Perco a urgência de chegar e de mansinho deslizo por aquele caminho iluminado saboreando o azul cerúleo do céu e a língua de prata sobre o rio. Sonho com passeios mão-na-mão e beijos da amada à beira-mar. É o fragmento 34 de Safo que a memória me trás:
Lua Cheia
As estrelas ao redor
da lua bela
longe o brilho escondem
quando,
plena de fulgor,
mais ela
se entorna
cheia
pela terra.
Escrito há talvez mais de 2600 anos, mostra bem como o sortilégio perene da natureza torna homens e mulheres iguais para além do tempo e do espaço.

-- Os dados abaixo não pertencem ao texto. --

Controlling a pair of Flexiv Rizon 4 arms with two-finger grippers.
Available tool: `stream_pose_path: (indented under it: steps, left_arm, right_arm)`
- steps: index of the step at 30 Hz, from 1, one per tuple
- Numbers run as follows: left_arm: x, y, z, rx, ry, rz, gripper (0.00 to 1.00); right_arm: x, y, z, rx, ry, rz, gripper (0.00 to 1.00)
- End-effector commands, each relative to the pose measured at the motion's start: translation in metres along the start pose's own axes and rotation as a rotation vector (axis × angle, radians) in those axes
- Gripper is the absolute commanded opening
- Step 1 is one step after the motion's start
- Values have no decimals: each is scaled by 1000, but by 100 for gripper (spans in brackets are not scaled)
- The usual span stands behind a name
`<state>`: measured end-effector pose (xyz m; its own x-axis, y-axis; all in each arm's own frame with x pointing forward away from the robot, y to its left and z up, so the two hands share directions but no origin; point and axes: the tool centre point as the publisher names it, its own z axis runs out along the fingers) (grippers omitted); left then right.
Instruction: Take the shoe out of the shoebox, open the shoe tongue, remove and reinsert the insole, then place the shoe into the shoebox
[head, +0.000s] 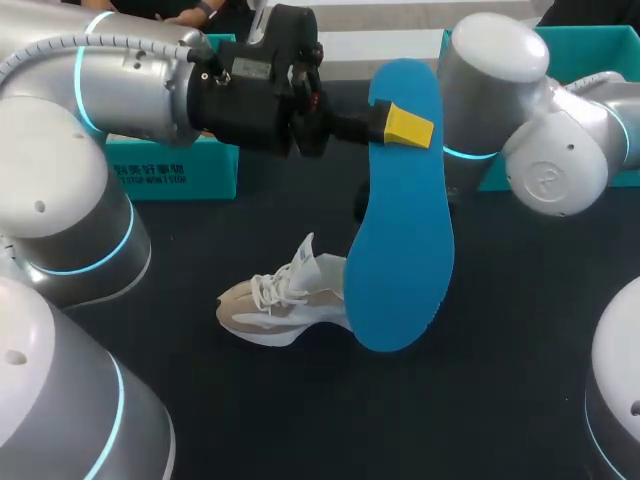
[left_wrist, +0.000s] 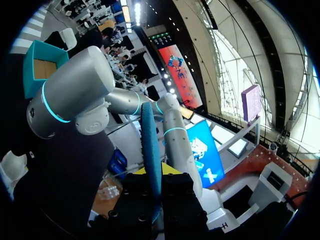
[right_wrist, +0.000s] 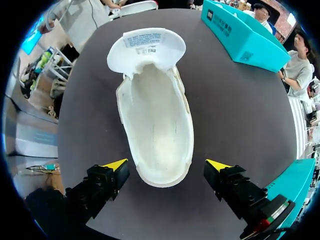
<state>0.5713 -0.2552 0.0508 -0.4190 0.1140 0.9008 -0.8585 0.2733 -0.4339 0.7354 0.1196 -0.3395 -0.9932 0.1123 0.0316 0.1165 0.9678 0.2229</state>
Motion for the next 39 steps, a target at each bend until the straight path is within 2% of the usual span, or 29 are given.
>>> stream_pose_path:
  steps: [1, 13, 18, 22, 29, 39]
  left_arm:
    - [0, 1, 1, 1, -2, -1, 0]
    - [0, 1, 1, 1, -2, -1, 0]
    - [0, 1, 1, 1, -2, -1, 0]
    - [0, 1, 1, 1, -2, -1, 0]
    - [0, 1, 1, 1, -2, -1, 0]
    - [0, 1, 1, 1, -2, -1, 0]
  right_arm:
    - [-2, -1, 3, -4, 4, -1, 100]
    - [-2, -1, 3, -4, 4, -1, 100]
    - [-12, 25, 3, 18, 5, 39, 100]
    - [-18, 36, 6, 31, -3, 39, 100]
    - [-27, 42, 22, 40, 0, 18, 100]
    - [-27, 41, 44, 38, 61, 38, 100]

Esta versão do poema grego é de Pedro Alvim, e foi publicada com outros fragmentos da poetisa pela Editora Vega em 1991.
São várias em português as versões deste poema. Deixo aqui outras 3 versões de desigual resultado na transmissão da emoção do original grego.
Em redor da formosa
lua, as estrelas
de novo escondem
seu rosto brilhante
quando ela, cheia,
brilha sobre a terra
em todo o seu fulgor.
Versão de Albano Martins publicada em 1986 pela Imprensa Nacional – Casa da Moeda em O essencial de ALCEU E SAFO.
A Lua
As estrelas, em volta da formosa Lua,
de novo ocultam a sua vista esplendente,
quando a Lua cheia brilha mais, argêntea,
sobre toda a terra.
Tradução de Maria Helena da Rocha Pereira publicada em Hélada – Antologia da Cultura Grega, Edições ASA, 8ªedição 2003.

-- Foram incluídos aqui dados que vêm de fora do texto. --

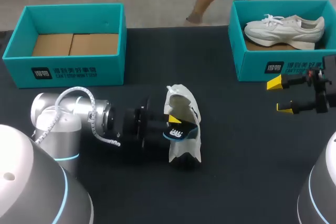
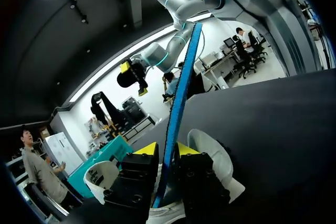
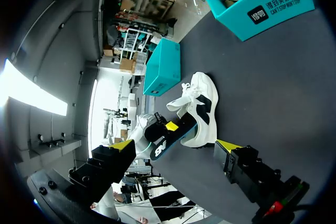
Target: Take the shoe out of the shoebox, open the shoe tongue, remove and reinsert the insole, then place the shoe into the shoebox
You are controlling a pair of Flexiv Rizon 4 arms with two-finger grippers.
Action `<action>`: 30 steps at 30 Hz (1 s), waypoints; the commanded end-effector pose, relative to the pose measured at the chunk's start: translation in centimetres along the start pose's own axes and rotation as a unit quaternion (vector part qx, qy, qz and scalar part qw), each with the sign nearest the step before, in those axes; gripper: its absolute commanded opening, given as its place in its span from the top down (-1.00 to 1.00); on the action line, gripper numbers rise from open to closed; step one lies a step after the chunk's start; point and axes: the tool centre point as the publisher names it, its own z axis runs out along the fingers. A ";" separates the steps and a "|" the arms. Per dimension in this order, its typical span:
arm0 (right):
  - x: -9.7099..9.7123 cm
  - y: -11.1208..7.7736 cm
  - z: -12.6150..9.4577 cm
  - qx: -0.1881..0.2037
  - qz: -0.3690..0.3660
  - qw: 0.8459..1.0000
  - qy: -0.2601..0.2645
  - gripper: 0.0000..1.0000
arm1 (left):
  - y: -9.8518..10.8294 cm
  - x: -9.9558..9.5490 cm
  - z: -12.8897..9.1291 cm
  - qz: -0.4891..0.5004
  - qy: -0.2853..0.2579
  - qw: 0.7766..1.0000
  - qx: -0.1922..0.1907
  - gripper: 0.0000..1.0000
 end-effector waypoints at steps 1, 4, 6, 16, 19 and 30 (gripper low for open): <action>0.0 -0.1 0.0 -0.001 0.000 1.000 -0.001 -1.00 | 0.7 -0.1 0.5 -0.002 0.008 1.000 -0.004 1.00; 0.0 -0.1 0.0 -0.001 0.000 1.000 -0.001 -1.00 | 1.8 -0.2 0.6 -0.001 0.012 1.000 -0.013 1.00; 0.0 -0.1 0.0 -0.001 0.000 1.000 -0.001 -1.00 | 2.3 -0.4 0.6 -0.001 0.012 1.000 -0.015 1.00; 0.0 -0.1 0.0 -0.001 0.000 1.000 -0.001 -1.00 | 3.4 -0.9 0.2 -0.011 0.003 1.000 -0.027 1.00; 0.0 -0.1 0.0 -0.001 0.000 1.000 -0.001 -1.00 | 3.0 -0.9 0.0 -0.011 0.000 1.000 -0.025 0.72; 0.0 -0.1 0.0 -0.001 0.000 1.000 -0.001 -1.00 | 1.0 0.0 0.2 -0.002 0.004 1.000 -0.014 0.22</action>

E agora, talvez a mais bela versão em português deste fragmento. A versão de Frederico Lourenço, publicada por Livros Cotovia em 2006, e incluída na sua antologia Poesia Grega.
A lua
Os astros em torno da bela lua
escondem seu aspecto cintilante
quando na sua plenitude ela ilumina
a terra.
Tendo vivido em Lesbos, ilha grega do mar Egeu, nos finais do século VII a. C., gosto de pensar que uma paisagem como a da fotografia desta crónica terá estado na origem deste belo fragmento.
Da poesia de Safo restam hoje apenas fragmentos, e tal com na escultura grega admiramos a sua beleza mutilada, nesta poesia saboreamos com comoção e embevecimento os restos que nos embalam a imaginação.